Print the data that follows exactly, leaving nothing out.

____ Data segment

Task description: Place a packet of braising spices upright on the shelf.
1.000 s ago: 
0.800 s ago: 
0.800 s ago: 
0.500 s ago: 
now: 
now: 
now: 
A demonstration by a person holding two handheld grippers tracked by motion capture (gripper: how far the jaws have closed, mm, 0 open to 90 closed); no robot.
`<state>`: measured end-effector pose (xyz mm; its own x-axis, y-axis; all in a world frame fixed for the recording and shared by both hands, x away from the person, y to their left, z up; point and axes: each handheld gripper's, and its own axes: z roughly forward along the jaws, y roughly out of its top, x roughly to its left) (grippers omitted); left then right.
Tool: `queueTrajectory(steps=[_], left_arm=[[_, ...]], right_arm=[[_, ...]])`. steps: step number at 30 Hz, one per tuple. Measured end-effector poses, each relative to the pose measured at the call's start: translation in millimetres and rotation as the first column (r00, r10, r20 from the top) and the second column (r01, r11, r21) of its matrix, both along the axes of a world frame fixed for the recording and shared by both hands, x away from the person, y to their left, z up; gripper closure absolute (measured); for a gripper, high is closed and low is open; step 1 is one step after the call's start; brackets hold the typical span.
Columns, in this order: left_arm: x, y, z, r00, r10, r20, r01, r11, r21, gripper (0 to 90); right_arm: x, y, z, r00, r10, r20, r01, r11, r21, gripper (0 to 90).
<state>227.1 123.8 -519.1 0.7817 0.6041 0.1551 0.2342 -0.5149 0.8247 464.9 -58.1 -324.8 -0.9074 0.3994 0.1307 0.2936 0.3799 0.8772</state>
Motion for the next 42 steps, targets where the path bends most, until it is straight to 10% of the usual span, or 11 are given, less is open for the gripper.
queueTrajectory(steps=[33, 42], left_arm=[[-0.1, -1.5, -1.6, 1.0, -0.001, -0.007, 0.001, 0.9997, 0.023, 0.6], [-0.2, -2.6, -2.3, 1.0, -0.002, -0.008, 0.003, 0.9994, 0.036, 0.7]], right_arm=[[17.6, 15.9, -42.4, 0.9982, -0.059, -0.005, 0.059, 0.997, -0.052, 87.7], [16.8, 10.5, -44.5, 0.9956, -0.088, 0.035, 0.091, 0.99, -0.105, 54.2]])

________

Response:
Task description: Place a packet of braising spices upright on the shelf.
1.000 s ago: 
0.800 s ago: 
0.800 s ago: 
0.500 s ago: 
now: 
now: 
now: 
A demonstration by a person holding two handheld grippers tracked by motion capture (gripper: how far the jaws have closed, mm, 0 open to 90 closed); no robot.
`<state>`: measured end-effector pose (xyz mm; its own x-axis, y-axis; all in a world frame fixed for the recording and shared by both hands, x away from the person, y to their left, z up; point and axes: each handheld gripper's, and its own axes: z roughly forward along the jaws, y roughly out of its top, x roughly to its left) (grippers omitted); left then right.
Tool: `queueTrajectory(steps=[_], left_arm=[[_, ...]], right_arm=[[_, ...]])`. steps: step number at 30 Hz, one per tuple. Measured end-effector poses, each relative to the pose measured at the call's start: translation in millimetres and rotation as the first column (r00, r10, r20 from the top) and the second column (r01, r11, r21) of its matrix, both along the axes of a world frame fixed for the recording and shared by both hands, x away from the person, y to their left, z up; gripper closure absolute (measured); for a gripper, high is closed and low is open; step 1 is one step after the call's start; brackets hold the typical span.
Columns, in this order: left_arm: x, y, z, r00, r10, r20, r01, r11, r21, gripper (0 to 90); right_arm: x, y, z, r00, r10, r20, r01, r11, r21, gripper (0 to 90).
<state>227.1 123.8 -519.1 0.7817 0.6041 0.1551 0.2342 -0.5149 0.8247 464.9 -58.1 -324.8 -0.9074 0.3994 0.1307 0.2936 0.3799 0.8772</state>
Motion for the next 42 steps, targets where the path bends most, until it is straight to 10% of the usual span, or 11 are given, less is open for the gripper.
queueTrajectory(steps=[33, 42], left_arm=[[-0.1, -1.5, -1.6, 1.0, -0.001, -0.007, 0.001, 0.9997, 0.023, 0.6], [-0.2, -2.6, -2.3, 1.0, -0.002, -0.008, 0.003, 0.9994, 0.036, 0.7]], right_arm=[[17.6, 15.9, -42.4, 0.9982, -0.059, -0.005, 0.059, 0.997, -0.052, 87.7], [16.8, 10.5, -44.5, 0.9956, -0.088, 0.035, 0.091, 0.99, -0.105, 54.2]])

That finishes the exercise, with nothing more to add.